## INFORMATION
=== Begin Enclosure ===

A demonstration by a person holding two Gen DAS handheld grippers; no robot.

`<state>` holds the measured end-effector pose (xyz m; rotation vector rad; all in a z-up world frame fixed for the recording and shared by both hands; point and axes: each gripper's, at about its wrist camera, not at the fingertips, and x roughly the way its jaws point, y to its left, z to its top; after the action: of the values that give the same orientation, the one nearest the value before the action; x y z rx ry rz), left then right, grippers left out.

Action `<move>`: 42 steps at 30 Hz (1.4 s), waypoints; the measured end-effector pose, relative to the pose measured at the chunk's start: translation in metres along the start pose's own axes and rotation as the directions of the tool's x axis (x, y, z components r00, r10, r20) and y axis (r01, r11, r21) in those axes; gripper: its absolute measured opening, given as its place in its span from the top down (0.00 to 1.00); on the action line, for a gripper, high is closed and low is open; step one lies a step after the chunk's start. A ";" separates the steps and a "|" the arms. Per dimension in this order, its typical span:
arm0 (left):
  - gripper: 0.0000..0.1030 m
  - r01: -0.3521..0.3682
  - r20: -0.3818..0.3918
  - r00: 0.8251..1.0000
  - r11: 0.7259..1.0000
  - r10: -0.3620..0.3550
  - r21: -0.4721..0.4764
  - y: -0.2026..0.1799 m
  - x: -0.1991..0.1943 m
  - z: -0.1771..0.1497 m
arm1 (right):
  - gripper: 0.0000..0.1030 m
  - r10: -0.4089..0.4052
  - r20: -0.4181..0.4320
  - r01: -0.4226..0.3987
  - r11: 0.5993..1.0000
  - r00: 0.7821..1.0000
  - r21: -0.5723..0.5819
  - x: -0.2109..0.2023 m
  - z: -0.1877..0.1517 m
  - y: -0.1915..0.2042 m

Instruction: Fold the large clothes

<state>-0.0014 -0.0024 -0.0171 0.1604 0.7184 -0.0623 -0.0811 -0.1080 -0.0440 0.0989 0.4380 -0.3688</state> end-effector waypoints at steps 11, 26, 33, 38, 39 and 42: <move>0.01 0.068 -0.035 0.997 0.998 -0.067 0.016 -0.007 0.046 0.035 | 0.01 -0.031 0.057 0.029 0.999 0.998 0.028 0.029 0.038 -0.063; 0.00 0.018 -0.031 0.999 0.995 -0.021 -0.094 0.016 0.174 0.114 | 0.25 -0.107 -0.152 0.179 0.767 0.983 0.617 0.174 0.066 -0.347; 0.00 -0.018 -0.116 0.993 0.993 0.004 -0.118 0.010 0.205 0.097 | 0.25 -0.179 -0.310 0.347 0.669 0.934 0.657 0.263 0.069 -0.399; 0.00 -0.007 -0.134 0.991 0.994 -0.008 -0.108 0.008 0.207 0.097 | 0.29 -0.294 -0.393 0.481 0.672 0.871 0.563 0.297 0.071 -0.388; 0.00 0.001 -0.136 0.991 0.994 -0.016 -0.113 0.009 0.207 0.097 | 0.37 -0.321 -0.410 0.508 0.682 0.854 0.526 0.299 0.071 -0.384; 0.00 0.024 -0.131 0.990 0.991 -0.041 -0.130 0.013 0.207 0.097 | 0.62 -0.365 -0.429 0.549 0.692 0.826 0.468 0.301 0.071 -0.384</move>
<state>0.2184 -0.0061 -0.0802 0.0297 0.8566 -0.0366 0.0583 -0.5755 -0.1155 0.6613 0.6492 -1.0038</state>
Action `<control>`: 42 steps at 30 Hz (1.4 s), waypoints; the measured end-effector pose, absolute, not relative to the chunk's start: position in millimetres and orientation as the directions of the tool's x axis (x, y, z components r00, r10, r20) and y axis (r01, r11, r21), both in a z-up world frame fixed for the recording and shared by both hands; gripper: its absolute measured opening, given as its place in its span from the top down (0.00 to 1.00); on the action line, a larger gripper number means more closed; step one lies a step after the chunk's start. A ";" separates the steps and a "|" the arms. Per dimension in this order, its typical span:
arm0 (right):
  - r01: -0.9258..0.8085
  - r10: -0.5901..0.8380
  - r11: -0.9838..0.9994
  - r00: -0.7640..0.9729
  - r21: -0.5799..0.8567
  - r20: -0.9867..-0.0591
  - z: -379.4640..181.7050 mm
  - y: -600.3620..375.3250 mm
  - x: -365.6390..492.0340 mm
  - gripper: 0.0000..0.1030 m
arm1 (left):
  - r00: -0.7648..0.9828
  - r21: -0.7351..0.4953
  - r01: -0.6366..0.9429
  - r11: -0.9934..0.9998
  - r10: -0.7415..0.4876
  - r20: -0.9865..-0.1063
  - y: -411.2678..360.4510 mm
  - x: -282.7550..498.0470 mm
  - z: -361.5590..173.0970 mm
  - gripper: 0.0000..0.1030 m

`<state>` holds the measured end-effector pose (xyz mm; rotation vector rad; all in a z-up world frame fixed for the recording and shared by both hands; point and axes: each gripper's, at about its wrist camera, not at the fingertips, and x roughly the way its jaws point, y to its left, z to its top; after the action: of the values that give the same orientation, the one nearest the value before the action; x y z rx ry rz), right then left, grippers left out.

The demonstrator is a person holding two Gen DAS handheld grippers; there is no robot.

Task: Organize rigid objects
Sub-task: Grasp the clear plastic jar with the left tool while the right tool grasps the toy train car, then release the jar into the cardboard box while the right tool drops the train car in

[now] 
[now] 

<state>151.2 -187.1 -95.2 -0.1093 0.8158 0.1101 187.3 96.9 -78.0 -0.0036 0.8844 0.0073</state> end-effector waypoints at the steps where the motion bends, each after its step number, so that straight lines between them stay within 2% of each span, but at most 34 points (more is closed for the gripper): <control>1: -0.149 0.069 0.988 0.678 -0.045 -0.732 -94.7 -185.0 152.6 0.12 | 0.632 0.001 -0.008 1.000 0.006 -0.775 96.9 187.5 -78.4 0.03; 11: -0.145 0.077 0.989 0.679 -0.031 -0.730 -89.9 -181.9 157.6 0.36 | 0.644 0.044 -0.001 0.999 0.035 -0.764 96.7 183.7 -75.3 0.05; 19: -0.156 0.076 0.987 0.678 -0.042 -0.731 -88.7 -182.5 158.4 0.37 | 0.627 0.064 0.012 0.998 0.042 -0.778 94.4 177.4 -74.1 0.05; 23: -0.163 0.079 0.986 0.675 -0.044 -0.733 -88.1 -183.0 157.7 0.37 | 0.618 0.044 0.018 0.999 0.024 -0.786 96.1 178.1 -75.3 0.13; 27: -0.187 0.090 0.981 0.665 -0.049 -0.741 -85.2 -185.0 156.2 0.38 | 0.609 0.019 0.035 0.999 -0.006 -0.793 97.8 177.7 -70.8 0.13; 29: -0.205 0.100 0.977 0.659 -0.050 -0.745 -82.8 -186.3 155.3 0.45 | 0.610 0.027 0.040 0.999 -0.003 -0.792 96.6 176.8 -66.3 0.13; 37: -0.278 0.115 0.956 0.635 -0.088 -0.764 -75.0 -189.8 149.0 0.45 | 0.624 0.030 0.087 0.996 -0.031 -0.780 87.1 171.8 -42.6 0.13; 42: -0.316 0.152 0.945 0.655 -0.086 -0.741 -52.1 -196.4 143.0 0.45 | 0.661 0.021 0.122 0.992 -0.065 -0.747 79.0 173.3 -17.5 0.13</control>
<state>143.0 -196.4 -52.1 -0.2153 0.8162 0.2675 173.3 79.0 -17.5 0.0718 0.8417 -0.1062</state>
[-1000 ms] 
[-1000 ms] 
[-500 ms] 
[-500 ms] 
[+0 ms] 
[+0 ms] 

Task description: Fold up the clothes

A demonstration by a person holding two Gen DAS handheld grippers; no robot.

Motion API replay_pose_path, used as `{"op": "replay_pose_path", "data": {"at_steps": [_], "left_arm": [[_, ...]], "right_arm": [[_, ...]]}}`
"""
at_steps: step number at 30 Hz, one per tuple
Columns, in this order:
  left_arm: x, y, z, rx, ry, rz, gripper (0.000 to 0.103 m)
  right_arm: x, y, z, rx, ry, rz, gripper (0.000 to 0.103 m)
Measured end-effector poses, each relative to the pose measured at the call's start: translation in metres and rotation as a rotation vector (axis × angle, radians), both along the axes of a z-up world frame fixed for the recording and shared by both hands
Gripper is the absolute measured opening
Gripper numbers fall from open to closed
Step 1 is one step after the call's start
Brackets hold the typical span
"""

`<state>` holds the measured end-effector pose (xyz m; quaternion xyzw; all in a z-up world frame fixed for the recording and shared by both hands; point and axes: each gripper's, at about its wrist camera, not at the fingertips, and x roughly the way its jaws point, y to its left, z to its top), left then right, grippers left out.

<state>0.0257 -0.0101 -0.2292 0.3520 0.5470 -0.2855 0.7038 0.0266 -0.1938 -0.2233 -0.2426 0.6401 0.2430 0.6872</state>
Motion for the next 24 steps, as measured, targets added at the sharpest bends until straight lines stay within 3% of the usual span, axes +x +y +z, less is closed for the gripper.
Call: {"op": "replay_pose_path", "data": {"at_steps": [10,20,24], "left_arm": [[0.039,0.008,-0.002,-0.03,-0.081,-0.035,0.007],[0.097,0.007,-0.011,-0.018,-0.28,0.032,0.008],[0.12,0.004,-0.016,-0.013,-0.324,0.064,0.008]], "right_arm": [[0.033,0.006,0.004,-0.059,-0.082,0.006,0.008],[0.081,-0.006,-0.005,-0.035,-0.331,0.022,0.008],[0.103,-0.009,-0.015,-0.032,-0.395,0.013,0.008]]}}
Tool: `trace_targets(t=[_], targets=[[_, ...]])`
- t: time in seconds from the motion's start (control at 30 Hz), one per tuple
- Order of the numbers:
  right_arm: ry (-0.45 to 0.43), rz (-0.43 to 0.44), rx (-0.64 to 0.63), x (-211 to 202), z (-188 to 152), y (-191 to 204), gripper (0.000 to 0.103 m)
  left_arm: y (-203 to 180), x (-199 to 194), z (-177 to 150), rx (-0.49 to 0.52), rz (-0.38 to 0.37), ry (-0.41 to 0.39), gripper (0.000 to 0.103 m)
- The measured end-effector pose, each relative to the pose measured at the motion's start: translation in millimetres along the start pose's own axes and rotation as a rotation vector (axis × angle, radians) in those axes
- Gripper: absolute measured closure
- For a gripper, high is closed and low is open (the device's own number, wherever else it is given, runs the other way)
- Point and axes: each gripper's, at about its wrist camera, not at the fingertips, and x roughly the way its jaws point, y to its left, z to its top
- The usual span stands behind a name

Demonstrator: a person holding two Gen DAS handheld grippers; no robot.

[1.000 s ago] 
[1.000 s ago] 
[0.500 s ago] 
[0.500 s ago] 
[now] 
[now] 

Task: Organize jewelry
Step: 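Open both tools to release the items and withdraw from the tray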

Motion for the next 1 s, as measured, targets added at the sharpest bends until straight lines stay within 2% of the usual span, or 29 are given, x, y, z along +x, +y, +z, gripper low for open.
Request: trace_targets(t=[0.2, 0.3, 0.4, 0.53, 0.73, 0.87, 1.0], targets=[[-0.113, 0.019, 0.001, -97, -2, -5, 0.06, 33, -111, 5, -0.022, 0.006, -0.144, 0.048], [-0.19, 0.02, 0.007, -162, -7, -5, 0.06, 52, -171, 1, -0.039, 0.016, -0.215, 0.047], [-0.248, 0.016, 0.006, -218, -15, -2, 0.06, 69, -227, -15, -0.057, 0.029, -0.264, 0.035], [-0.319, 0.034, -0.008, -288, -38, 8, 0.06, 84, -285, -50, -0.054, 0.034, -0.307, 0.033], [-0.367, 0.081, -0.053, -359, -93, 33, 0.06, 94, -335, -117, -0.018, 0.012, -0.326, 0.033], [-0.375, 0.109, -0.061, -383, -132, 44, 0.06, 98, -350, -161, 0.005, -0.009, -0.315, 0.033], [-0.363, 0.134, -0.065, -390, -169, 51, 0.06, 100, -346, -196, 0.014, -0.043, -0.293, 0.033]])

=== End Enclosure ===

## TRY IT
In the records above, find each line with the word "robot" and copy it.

## TASK OUTPUT
A demonstration by a person holding two Gen DAS handheld grippers; no robot.
The demonstrator is a person holding two Gen DAS handheld grippers; there is no robot.
A demonstration by a person holding two Gen DAS handheld grippers; no robot.
Demonstrator: a person holding two Gen DAS handheld grippers; no robot.

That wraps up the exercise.